>>>

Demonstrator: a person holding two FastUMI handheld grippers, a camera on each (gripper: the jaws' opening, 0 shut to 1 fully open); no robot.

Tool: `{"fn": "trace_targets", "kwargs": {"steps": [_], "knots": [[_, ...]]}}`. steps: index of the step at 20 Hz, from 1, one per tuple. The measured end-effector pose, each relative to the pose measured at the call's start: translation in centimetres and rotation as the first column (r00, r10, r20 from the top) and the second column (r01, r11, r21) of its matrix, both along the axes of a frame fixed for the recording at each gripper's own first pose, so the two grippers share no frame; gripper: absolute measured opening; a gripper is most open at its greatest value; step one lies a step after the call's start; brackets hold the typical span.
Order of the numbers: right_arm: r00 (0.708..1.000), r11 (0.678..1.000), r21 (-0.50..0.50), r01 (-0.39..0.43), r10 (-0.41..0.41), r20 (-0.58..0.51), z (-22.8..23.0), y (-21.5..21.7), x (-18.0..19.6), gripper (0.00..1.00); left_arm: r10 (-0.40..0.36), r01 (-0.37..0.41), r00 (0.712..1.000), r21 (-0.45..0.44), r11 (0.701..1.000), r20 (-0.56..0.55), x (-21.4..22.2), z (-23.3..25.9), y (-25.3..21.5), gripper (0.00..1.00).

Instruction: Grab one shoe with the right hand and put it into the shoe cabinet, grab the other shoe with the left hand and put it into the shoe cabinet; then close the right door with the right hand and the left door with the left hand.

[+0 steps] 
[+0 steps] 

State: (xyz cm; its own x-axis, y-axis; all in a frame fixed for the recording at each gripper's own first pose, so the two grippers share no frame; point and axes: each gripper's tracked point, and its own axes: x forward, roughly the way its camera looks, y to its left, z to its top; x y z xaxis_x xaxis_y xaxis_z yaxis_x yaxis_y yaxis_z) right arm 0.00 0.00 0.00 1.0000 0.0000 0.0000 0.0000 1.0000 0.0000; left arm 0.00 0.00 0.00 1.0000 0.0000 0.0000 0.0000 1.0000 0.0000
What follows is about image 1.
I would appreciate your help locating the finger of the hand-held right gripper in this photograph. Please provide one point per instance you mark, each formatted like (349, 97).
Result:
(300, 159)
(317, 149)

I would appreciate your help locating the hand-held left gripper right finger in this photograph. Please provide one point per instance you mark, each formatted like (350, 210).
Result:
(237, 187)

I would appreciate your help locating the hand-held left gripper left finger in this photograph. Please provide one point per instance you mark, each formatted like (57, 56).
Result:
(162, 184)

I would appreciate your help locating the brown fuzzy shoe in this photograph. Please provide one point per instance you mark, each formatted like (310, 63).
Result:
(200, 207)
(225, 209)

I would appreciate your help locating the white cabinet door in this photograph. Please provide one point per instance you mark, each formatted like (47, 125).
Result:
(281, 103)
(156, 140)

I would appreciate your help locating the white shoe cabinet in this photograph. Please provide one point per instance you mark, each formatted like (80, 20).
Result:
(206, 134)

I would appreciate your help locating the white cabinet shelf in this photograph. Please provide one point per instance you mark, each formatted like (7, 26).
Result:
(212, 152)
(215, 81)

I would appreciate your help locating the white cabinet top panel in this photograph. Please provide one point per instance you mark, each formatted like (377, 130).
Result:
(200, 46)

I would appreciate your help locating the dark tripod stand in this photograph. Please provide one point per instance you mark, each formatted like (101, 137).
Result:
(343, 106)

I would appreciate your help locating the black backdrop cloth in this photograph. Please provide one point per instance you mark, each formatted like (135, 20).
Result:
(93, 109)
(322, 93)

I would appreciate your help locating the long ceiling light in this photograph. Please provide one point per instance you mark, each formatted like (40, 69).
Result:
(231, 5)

<<<

> [Task statement]:
Go through the entries above and copy each line holding the string "finger".

> [Written response]:
I would appreciate your help locating the finger of the hand-held right gripper in this photograph. Please provide one point per instance you mark, each formatted like (349, 97).
I would appreciate your help locating the hand-held left gripper right finger in this photograph. Please provide one point per instance you mark, each formatted like (350, 210).
I would appreciate your help locating the hand-held left gripper left finger in this photograph. Please provide one point per instance you mark, each formatted like (57, 56).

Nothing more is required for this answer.